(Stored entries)
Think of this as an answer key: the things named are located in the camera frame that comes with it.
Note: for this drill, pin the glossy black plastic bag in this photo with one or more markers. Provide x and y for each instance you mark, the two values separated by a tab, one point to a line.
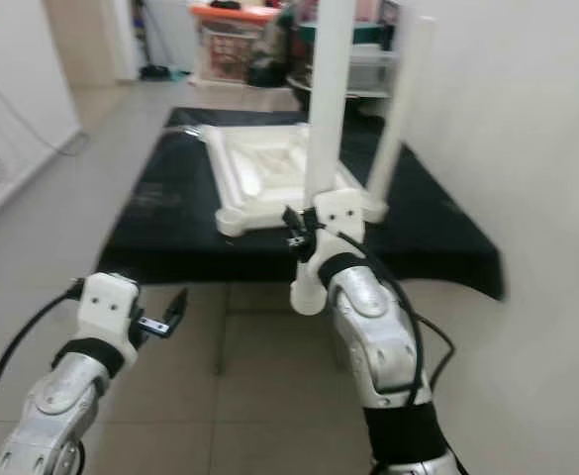
271	59

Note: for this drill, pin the black dustpan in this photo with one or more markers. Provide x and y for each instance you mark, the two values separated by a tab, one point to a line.
156	72

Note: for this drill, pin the clear storage box orange lid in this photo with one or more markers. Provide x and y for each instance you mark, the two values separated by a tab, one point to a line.
230	15

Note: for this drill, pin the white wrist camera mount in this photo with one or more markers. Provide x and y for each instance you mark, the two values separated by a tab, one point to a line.
338	228
109	309

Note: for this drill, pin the red printed food carton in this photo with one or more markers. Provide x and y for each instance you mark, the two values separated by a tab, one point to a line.
227	57

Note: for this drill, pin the black wok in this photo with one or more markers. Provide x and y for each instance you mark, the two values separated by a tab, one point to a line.
299	91

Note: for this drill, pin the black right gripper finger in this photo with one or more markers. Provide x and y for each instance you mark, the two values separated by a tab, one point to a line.
295	228

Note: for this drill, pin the black tablecloth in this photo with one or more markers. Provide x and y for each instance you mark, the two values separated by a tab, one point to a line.
180	247

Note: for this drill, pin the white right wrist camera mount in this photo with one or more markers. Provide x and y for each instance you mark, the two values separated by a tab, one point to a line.
338	228

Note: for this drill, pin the white plastic children table top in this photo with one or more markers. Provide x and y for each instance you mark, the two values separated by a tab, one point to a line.
269	173

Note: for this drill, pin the clear plastic container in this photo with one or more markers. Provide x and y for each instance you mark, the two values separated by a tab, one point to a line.
373	69

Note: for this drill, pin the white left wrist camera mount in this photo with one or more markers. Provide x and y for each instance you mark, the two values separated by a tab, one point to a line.
109	309

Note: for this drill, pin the dark green pot lid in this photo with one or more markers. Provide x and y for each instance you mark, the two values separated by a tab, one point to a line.
309	33

WORK REQUEST:
Starting at the line that contains "Note: for this drill, pin the clear plastic", write out every line through the last one in the data above, exactly as it stands.

SOLVED EXERCISE:
Note: for this drill, pin the clear plastic container in this photo with one or more markers. Provide x and y for each instance you mark, the two values separated by a tab, one point to a line.
373	69

Note: for this drill, pin the white left wrist camera mount in this photo with one or more markers. Provide x and y for each instance you mark, the two values separated by a tab, one point to a line.
109	309

Note: for this drill, pin the dark green pot lid in this photo with one or more markers. Provide x and y for each instance you mark, the two values separated by a tab, one point to a line.
309	33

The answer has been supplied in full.